A Small ML for Effects-Native Hardware — Language Spec v0.3
Status
This is v0.3 of the language spec. Resolutions to several v0.1 and v0.2 open questions are now pinned. New decisions surfaced by the compiler team’s implementation work are incorporated.
This document remains normative for the compiler implementation and informative for the kernel and library implementations.
The language is unnamed for now. Working name: CML (Concrete ML).
What changed from v0.1
- OPEN 3 resolved: Frame allocation is hybrid (stack for normal frames, heap for PERF-captured continuations). Was previously specified as all-heap.
- Effect-shadowing semantics pinned: Nested handlers shadow by install order, not by cache location. Has implications for both compiler lowering and the ISA’s handler-stack semantics.
- Pointer arithmetic via typed instructions: Specifies that the language relies on tag-preserving pointer operations (
INCstyle) rather than untagged raw arithmetic. The ISA team is asked to provide these. - Bit operations required from ISA:
AND,OR,XOR,SHL,SHRneeded for variant extraction and other bitfield work. Was previously OPEN 4. - Continuation in-memory layout pinned: On-heap shape specified, no longer implementation-defined.

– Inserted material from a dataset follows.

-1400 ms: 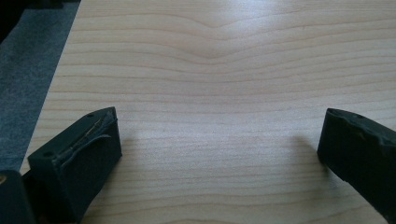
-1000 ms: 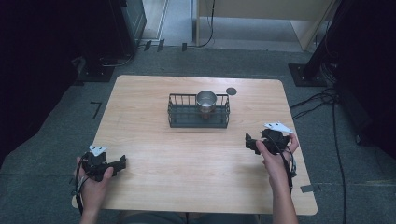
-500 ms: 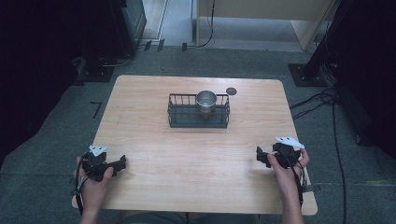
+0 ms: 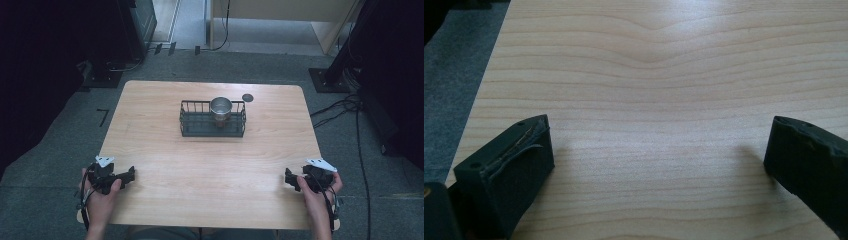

- Handler-tower locality is a first-class concern: The CAM-vs-spill cost (12×) is significant enough that the language and compiler should help programmers manage it.
1. Design principles (unchanged from v0.1)
One: Effects are the only mechanism for I/O, allocation, scheduling, and communication. There are no built-in side effects in the language proper. Every operation that touches the world goes through perform.
Two: The type system tracks effects via row polymorphism. Every function’s type includes its effect row. Effects propagate by inference; annotations are optional but checked.
Three: unsafe is itself an effect. Operations that emit raw ISA instructions are gated by unsafe { ... } blocks, which add Unsafe to the surrounding function’s effect row.
Four: Memory allocation is an effect. There is no built-in allocator. The bottom handler decides the allocation strategy.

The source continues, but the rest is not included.